■ TASK BRIEF:
Using the listing below, select the lines with the word "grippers" and copy them.

PROVIDED MATERIAL below:

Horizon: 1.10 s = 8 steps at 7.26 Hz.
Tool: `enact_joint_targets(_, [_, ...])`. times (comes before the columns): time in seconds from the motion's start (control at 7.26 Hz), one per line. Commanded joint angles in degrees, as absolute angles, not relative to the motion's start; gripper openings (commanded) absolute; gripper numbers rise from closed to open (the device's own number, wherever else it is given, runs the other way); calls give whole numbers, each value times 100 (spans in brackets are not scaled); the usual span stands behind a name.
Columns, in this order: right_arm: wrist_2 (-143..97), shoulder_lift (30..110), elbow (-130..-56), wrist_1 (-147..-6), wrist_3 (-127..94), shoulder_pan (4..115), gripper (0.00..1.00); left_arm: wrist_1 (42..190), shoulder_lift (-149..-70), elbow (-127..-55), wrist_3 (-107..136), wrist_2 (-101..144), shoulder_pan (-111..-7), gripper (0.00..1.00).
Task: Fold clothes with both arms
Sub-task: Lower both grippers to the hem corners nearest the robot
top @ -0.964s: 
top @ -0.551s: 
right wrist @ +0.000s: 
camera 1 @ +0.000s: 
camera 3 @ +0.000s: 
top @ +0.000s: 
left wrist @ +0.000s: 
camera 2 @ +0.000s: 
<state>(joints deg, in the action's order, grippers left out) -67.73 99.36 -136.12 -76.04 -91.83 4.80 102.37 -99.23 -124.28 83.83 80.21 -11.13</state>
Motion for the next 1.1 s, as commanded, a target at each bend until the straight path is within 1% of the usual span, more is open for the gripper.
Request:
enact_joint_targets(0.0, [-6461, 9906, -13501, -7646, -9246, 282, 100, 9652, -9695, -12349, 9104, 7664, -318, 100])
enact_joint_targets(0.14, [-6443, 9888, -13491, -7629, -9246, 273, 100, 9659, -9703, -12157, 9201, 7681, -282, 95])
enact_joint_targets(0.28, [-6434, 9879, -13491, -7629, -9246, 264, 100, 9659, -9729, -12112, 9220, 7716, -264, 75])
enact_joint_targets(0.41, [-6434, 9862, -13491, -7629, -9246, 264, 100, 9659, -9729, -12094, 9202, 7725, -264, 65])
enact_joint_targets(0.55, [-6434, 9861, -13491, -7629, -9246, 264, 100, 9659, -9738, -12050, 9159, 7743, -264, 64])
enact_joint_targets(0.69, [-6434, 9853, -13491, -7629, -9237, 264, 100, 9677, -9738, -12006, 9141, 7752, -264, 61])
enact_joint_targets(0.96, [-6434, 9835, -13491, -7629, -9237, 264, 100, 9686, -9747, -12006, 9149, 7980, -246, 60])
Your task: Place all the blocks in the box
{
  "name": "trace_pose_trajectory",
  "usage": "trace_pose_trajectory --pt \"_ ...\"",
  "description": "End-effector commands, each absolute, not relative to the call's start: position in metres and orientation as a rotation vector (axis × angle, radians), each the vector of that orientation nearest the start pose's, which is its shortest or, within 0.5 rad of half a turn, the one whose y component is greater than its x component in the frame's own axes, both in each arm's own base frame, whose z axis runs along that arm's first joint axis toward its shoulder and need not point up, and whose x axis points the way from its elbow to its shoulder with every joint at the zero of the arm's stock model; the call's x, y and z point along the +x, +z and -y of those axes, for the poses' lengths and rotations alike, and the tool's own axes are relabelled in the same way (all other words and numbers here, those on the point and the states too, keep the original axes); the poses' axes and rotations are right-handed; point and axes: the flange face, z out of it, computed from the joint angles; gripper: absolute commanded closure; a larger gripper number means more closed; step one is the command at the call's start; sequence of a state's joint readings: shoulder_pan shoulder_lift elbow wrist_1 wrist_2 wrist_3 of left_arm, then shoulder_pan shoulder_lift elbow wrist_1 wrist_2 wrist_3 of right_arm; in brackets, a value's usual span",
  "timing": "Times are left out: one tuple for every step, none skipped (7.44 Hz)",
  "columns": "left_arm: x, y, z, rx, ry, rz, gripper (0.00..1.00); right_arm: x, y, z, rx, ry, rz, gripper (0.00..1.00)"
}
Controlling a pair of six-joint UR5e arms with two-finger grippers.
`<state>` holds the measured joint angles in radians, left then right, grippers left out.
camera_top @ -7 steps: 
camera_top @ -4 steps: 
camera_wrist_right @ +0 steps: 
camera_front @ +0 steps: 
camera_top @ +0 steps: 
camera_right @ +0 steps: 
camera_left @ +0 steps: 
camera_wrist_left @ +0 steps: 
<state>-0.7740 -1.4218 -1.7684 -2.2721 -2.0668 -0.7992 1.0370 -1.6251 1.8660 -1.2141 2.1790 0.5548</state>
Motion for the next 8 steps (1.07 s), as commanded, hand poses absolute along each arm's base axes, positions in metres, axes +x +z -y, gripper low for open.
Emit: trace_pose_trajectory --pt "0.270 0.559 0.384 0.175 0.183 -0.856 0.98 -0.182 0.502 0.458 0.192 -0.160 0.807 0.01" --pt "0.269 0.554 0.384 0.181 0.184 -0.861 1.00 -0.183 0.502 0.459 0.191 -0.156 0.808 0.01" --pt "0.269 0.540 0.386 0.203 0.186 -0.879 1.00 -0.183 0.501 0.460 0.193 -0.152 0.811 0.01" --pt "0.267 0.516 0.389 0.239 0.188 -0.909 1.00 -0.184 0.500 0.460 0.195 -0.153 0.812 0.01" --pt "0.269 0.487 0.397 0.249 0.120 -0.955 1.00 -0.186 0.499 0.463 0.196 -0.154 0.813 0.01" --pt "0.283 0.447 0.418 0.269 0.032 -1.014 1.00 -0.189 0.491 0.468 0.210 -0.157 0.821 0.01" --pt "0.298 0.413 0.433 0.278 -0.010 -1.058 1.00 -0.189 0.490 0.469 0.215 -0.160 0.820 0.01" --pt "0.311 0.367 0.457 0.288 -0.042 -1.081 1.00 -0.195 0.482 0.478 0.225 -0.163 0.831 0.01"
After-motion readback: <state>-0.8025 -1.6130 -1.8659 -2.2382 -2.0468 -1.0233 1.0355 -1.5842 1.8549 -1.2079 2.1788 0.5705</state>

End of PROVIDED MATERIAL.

■ SOLUTION TO THE EXERCISE:
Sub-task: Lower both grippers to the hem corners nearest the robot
<state>(joints deg, in the action's order, grippers left out) -67.73 99.36 -136.12 -76.04 -91.83 4.80 102.37 -99.23 -124.28 83.83 80.21 -11.13</state>
Controlling a pair of six-joint UR5e arms with two-finger grippers.
`<state>` holds the measured joint angles in radians, left then right, grippers left out.

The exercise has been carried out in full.